Repeat exactly the stretch of lines that starts with the one containing "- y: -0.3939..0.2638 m" and ends with the last line of the material. Leave out pictures.

━━━

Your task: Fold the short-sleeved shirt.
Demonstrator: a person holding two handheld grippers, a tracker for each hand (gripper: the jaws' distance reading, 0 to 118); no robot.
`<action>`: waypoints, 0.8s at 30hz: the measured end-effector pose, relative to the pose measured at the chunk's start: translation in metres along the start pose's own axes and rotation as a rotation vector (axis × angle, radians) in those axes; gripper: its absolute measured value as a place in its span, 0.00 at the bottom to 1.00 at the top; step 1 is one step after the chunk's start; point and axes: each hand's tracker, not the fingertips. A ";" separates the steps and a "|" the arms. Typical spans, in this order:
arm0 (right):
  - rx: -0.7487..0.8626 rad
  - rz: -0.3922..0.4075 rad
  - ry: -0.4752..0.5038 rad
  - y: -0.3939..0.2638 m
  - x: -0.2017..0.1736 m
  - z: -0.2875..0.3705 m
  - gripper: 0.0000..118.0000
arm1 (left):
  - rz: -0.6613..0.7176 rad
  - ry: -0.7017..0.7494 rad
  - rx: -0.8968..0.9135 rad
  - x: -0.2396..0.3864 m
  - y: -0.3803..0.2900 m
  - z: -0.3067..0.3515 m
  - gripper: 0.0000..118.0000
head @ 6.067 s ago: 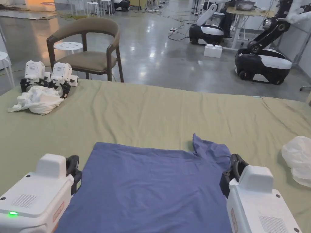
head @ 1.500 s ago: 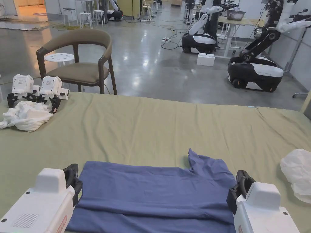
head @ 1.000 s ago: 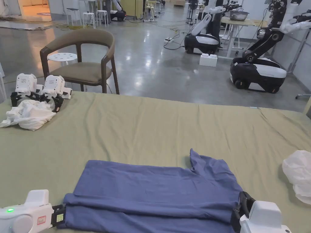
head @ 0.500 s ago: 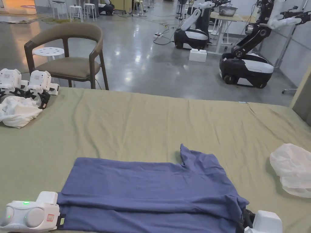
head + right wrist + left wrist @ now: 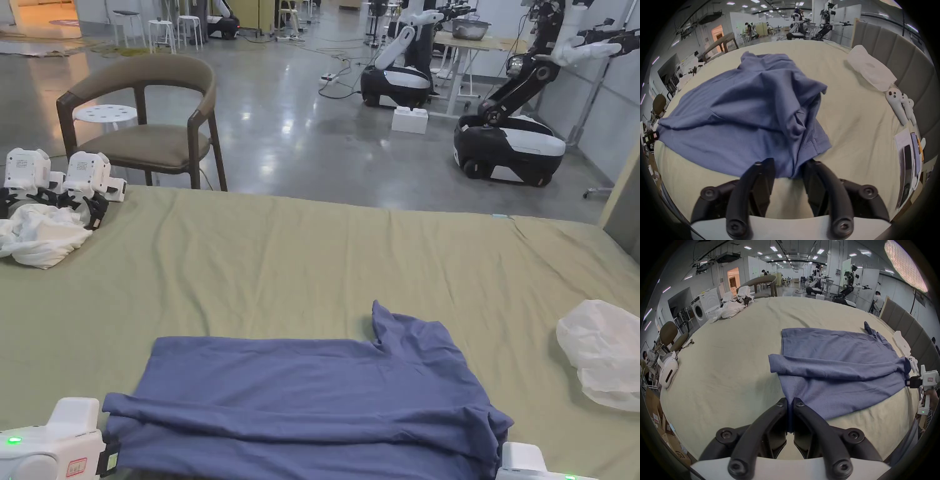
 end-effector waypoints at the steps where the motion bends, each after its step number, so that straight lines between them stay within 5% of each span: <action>1: 0.024 0.010 -0.007 -0.001 -0.003 0.003 0.28 | 0.004 -0.001 0.002 0.000 -0.001 0.001 0.02; 3: 0.025 0.020 0.022 0.003 -0.006 0.006 0.10 | 0.005 -0.003 0.005 0.002 -0.003 0.004 0.02; 17: 0.132 0.113 -0.012 0.002 -0.009 0.131 0.07 | 0.041 -0.025 0.098 -0.018 0.006 0.075 0.01; 24: 0.043 0.179 -0.029 -0.054 -0.016 0.162 0.07 | 0.040 -0.046 0.042 -0.032 -0.037 0.112 0.01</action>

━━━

▸ **RESPONSE BELOW**:
  - y: -0.3939..0.2638 m
  - x: -0.2017..0.1736 m
  - z: -0.2875..0.3705 m
  - gripper: 0.0000..118.0000
arm1 (left):
  - rz: -0.6613..0.7176 rad
  - ry: -0.7017..0.7494 rad
  - rx: -0.8968..0.9135 rad
  - x: -0.2396..0.3864 m
  - y: -0.3803..0.2900 m
  - z: -0.3067..0.3515 m
  - gripper: 0.0000..118.0000
head @ 6.067 s ago: 
head @ 1.500 s ago: 
head @ 1.000 s ago: 
head @ 0.500 s ago: 
head + right wrist + left wrist @ now: 
 end-effector waypoints at the steps where the motion bends, each after its step number, so that straight lines between them stay within 5% of each span: <action>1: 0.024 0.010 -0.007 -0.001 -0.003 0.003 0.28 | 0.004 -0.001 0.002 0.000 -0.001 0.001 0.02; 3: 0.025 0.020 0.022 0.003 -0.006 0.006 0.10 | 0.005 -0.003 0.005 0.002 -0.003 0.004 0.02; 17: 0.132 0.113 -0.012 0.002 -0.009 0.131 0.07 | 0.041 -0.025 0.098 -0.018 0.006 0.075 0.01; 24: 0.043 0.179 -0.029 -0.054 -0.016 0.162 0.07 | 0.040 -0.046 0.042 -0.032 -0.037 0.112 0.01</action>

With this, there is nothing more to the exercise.